(What is needed): Each line of the listing that includes the string "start" is to be identified and copied.

─── Data block ───

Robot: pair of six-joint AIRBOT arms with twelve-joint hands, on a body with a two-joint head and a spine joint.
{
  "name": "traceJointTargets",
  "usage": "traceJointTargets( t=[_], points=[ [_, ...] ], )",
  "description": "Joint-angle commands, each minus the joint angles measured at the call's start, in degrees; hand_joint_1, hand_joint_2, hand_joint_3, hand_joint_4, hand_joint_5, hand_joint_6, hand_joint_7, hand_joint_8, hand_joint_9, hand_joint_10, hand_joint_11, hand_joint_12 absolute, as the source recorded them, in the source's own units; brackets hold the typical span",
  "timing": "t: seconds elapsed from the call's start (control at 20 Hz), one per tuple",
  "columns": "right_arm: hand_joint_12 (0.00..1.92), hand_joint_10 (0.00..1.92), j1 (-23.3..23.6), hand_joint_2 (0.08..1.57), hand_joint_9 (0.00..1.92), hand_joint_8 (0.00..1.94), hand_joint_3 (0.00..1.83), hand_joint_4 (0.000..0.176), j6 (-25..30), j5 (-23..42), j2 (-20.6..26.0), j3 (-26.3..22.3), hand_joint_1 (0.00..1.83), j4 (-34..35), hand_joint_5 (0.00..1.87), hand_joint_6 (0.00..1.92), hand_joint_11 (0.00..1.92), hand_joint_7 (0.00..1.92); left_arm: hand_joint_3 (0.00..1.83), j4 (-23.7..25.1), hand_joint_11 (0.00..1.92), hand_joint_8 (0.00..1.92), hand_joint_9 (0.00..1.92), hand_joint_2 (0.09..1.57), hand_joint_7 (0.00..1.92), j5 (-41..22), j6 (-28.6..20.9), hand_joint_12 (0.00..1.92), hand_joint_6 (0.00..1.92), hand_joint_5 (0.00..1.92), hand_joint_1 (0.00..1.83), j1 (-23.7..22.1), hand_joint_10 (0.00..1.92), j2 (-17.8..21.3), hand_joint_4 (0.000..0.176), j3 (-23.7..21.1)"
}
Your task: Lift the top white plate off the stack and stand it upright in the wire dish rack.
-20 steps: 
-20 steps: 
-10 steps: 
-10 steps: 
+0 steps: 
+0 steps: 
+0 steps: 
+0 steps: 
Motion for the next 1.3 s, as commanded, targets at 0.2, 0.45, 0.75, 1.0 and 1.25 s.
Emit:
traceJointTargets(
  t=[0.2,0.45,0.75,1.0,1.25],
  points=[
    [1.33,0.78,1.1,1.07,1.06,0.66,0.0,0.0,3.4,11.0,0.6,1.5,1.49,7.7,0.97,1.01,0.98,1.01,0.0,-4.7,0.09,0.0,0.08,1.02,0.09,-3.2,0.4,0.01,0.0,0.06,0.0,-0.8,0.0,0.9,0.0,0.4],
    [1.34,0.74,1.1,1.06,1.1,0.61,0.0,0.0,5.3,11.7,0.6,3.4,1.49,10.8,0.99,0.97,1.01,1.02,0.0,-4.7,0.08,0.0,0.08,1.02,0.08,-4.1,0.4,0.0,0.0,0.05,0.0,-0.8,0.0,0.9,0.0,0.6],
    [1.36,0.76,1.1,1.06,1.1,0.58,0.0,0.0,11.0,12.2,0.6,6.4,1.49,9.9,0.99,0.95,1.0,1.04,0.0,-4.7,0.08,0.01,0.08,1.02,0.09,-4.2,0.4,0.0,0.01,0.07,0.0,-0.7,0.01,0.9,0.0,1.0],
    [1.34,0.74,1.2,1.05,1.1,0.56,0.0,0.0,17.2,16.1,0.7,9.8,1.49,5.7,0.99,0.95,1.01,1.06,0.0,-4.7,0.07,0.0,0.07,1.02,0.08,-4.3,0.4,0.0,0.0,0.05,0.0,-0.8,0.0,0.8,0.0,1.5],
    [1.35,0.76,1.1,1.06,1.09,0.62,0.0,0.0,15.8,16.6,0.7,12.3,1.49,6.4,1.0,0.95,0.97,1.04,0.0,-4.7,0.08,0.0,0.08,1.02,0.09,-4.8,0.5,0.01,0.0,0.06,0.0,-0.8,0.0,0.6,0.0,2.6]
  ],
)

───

(Response to the task):
  "description": "Joint-angle commands, each minus the joint angles measured at the call's start, in degrees; hand_joint_1, hand_joint_2, hand_joint_3, hand_joint_4, hand_joint_5, hand_joint_6, hand_joint_7, hand_joint_8, hand_joint_9, hand_joint_10, hand_joint_11, hand_joint_12 absolute, as the source recorded them, in the source's own units; brackets hold the typical span",
  "timing": "t: seconds elapsed from the call's start (control at 20 Hz), one per tuple",

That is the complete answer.